Over the earlier period preceding the crisis, banks in the USA significantly stretched in size and amplified their outreach internationally. In many instances, they shifted away from the habitual banking model on the road to regionally vigorous large and multifaceted financial institutions (Hillman, 2011). In the USA, regulatory ratios were not responsive to the upsurge of various threats and capital was not enough to offer a buffer (Jay, 2009).

The test for policymakers is to make sure that the adjustments in banks’ business approaches in reaction to tighter directives do not lead to a further loudening of systemic threats behind the scenes, either in unfettered sectors or in spots with less arduous regulatory standards (Grigore, 2009). Significant safeguards are thus required to mitigate these inadvertent consequences, at the same time also, minimizing adverse results on banks’ capacity to sustain the economic recovery (Hillman, 2011). To a great extent, the Dodd-Frank Act creates a Financial Stability Oversight Council given the responsibility of identifying and countering emerging threats in the fiscal system as a whole. Functioning through the Federal Reserve, which has the power to operate as the primary watchdog of all depository holding corporations and non-bank pecuniary companies categorized as systemically essential, the oversight committee can take steps to inflict additional capital, prerequisites on institutions thought to front risk to the financial system. Besides, a two-thirds vote can limit the escalation of a large organization if there is considered to be a danger to financial stability. This definition of the huge financial institutions has been left to regulators (Freedman, 2010).

Each of these procedures will eventually result in elevated capital rates of trade for the majority of financial institutions. Several financial institutions have by now started the course of reassessing business actions to baseline their feasibility and attractiveness in the framework of high capital and liquidity outlays. However, there are potential prospects, for multinational institutions that can contract their businesses to reap the available advantages (Freedman, 2010).
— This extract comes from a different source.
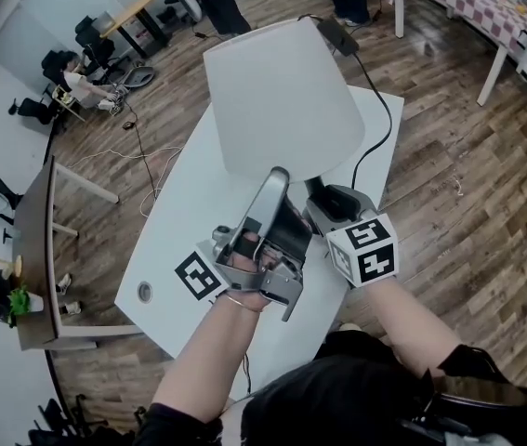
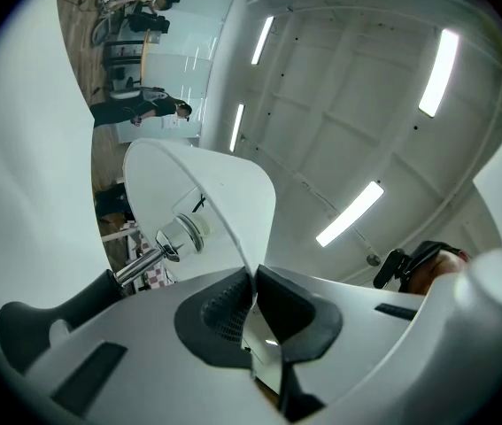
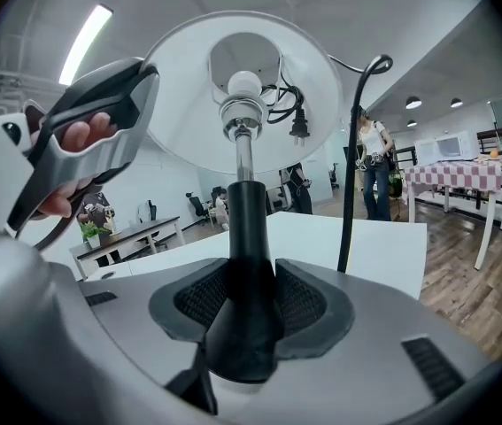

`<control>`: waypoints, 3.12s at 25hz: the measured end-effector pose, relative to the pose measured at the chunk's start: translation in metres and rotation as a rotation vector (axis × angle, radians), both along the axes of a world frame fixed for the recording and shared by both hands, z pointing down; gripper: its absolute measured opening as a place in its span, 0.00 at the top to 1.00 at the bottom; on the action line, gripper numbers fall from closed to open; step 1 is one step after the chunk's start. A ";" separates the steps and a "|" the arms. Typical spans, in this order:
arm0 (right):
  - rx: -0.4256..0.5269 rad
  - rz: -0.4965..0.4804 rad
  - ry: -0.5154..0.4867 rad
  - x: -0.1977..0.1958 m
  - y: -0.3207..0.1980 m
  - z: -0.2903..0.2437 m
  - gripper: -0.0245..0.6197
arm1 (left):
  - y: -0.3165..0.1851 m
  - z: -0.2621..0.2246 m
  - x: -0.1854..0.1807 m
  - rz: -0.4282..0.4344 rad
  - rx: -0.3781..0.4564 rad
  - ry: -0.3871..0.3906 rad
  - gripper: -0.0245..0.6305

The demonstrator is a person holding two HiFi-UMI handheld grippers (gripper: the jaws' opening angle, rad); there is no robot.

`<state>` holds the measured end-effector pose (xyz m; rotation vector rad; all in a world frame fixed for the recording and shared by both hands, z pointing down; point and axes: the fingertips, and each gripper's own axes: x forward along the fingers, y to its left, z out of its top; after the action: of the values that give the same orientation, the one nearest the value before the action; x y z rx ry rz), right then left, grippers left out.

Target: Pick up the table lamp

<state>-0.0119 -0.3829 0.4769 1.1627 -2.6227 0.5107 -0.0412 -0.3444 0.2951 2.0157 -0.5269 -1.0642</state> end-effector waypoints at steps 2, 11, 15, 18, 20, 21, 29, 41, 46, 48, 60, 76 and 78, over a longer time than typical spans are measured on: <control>0.018 0.004 -0.002 -0.003 0.009 -0.013 0.69 | 0.011 -0.013 -0.003 0.004 0.025 0.003 0.92; 0.107 0.036 0.000 -0.022 0.070 -0.075 0.69 | 0.084 -0.071 -0.027 0.047 0.137 0.013 0.93; 0.145 0.047 -0.010 -0.034 0.103 -0.101 0.69 | 0.123 -0.094 -0.039 0.061 0.183 0.003 0.93; 0.173 0.050 -0.018 -0.042 0.131 -0.118 0.69 | 0.154 -0.110 -0.048 0.067 0.219 -0.007 0.93; 0.189 0.053 -0.023 -0.048 0.152 -0.127 0.69 | 0.177 -0.119 -0.055 0.072 0.238 -0.014 0.93; 0.197 0.054 -0.025 -0.051 0.162 -0.132 0.69 | 0.188 -0.123 -0.058 0.074 0.248 -0.018 0.93; 0.256 0.075 -0.034 -0.076 0.245 -0.162 0.69 | 0.278 -0.148 -0.087 0.093 0.313 -0.038 0.93; 0.308 0.090 -0.039 -0.094 0.354 -0.186 0.70 | 0.388 -0.170 -0.106 0.115 0.389 -0.040 0.93; 0.304 0.087 -0.041 -0.092 0.372 -0.190 0.70 | 0.407 -0.175 -0.103 0.117 0.396 -0.045 0.93; 0.305 0.083 -0.037 -0.091 0.375 -0.192 0.70 | 0.410 -0.176 -0.103 0.113 0.395 -0.048 0.93; 0.324 0.060 -0.033 -0.093 0.379 -0.203 0.70 | 0.417 -0.187 -0.099 0.096 0.415 -0.084 0.93; 0.328 0.048 -0.026 -0.097 0.381 -0.198 0.70 | 0.415 -0.185 -0.098 0.101 0.433 -0.101 0.93; 0.330 0.046 -0.026 -0.097 0.382 -0.200 0.70 | 0.416 -0.187 -0.098 0.100 0.439 -0.101 0.93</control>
<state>-0.1093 -0.0008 0.2764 1.3172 -2.7810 0.0998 -0.1393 0.0714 0.1077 2.4603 -0.2524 -1.0901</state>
The act stops the option of taxpayers being asked to rescue banks that threaten the financial system by creating ways to liquidate unsuccessful financial institutions as well as imposing harsh fresh investment and control requirements that make it unattractive to get too huge (Reams, & Forrest, 2011). The act has established thorough standards and supervision to guard the financial system, consumers, and businesses. Banks are required to raise the level of security before lending to customers. One of the major reasons why the United States economy experienced a downfall was that there were so many people who had been loaned huge sums of money and were not able to pay back the loans. Thus, the regulations are to restrict the banks from lending money only to the people whose creditworthiness is not questionable. They should not lend money to everyone in the society without first establishing if that person can pay back the loan (Manz, 2010). It also sets the minimum amount of capital that the banks should have before they start financial services. This reduces the possibility of the banks collapsing with people’s money after they get some losses. One of the major problems which the financial institutions were facing at the time of the financial meltdown was that they were not able to compensate for the losses which their businesses have made. This was because of the less capital these financial institutions had and thus making them unable to operate (Morris, & Price, 2011).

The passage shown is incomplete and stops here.